The New Zealand government has proposed there is an opportunity to introduce a "utility-style" regulatory framework for fixed-line communication services after 2020.
The proposal by the government has been outlined in the Telecommunications Act Review: Options paper, which indicates fixed-line networks increasingly resemble utilities like electricity lines and gas pipelines.
The government outlined features as part of the new regulatory framework will include a system of price-quality regulation based on the building blocks pricing model, which will mean ultra-fast broadband (UFB) providers cannot make excess profits at the expense of consumers; clear rules on how assets are valued and costs are recovered; ways to protect consumers from price shocks during the implementation period; and disclosure of cost and revenue information by regulated suppliers.
"A key focus of the new regulatory framework is protecting consumers from monopoly pricing. This approach will also produce a more stable regulatory framework over time. It will encourage investment and innovation in communications networks," the paper said.
The paper also discussed the future of mobile regulation and concerns surrounding whether there are sufficient incentives for efficient infrastructure sharing, including the availability of competitively-priced national roaming arrangements.
It also looked into digital convergence and net neutrality issues, as well as ways on how handling consumer complaints by the by the telecommunications sector could be improved.
The government said the existing Consumer Complaints Code does not currently provide for wholesale-only UFB providers to be directly accountable to consumers under the Telecommunications Dispute Resolution scheme, and suggested it could be modified to ensure retail customers have the opportunity to hold wholesale-only providers accountable for poor service delivery.
Spark New Zealand has welcomed the government's early guidance and consultation on the regulation of the telecommunications sector from 2020 onward.

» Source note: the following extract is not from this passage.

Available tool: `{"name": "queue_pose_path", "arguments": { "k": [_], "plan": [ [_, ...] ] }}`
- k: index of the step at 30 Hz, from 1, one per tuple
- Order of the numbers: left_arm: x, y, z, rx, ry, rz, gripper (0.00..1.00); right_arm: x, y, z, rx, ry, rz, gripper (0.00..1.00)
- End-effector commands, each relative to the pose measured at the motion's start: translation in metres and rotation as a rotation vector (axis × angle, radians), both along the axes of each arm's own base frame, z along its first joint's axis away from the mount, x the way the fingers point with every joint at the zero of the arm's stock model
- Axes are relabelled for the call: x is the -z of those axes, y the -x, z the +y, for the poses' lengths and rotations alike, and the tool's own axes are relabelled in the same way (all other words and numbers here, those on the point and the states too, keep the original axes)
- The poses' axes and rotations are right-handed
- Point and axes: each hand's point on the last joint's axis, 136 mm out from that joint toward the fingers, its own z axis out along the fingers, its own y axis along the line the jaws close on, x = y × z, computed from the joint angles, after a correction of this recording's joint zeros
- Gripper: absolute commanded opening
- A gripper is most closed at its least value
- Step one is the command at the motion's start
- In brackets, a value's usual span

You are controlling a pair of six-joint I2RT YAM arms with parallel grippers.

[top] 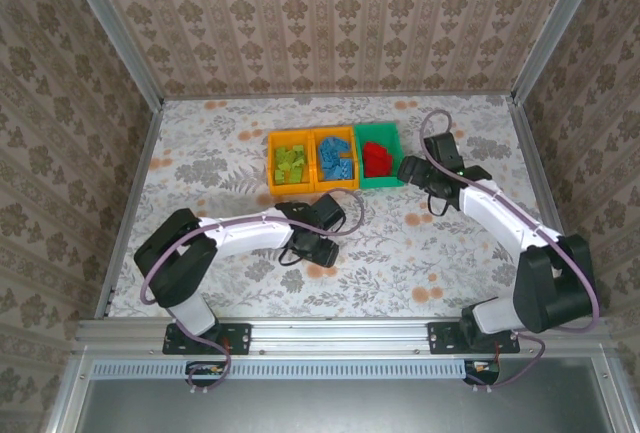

Spark's general manager regulation John Wesley-Smith said the early guidance provides the next step forward in ensuring how the country's telecommunications industry will be regulated post 2020.
"We see this as another step towards the provision of certainty to the industry, and, ultimately, ensuring that New Zealand telecommunications regulation is fit for purpose in the digital age and will support investment and innovation as well as a healthy, competitive market for the benefit of consumers," he said.
"We are especially pleased to see the importance of network quality regulation recognised in the paper, considering the high level of consumer and industry frustration we are seeing in the current model."
The release of the options paper is in light of the New Zealand government announcing a series of policy changes in April that will set the framework of the Telecommunications Act 2001.
The government said at the time that from 2020 it plans to move to a framework that will regulate copper and fibre services similar to the one used for utilities like electricity lines, changing the way broadband and phone services are regulated.
It outlined some of the key policy decisions will include moving to a utility-style model with "building blocks" pricing for regulating wholesale services on the copper and ultra-fast broadband (UFB) networks; considering ways to better support competition in the mobile market; retaining the current unbundling requirements to promote innovation on the UFB network from 2020; and ruling out any changes to the regulation of broadcasting infrastructure.
The review of the Telecommunications Act is part of the New Zealand government's convergence program that aims to update regulations in light of technological advances.
In September 2015, the New Zealand government released the Regulation Communications for the Future document that outlined the government's long-term vision for the communication sector. The paper outlined six challenges and asked a series of questions in an effort to prompt deep consideration of the changes that are reshaping not only the telecommunications industry, but media and entertainment as well. The government received 43 submissions from industry and consumer groups in response to the document.
The policy announcements also contribute to the government's target that by 2025, 99 percent of New Zealanders will have access to peak speeds of 50 Mbps, with the remainder able to access speeds of at least 10Mbps.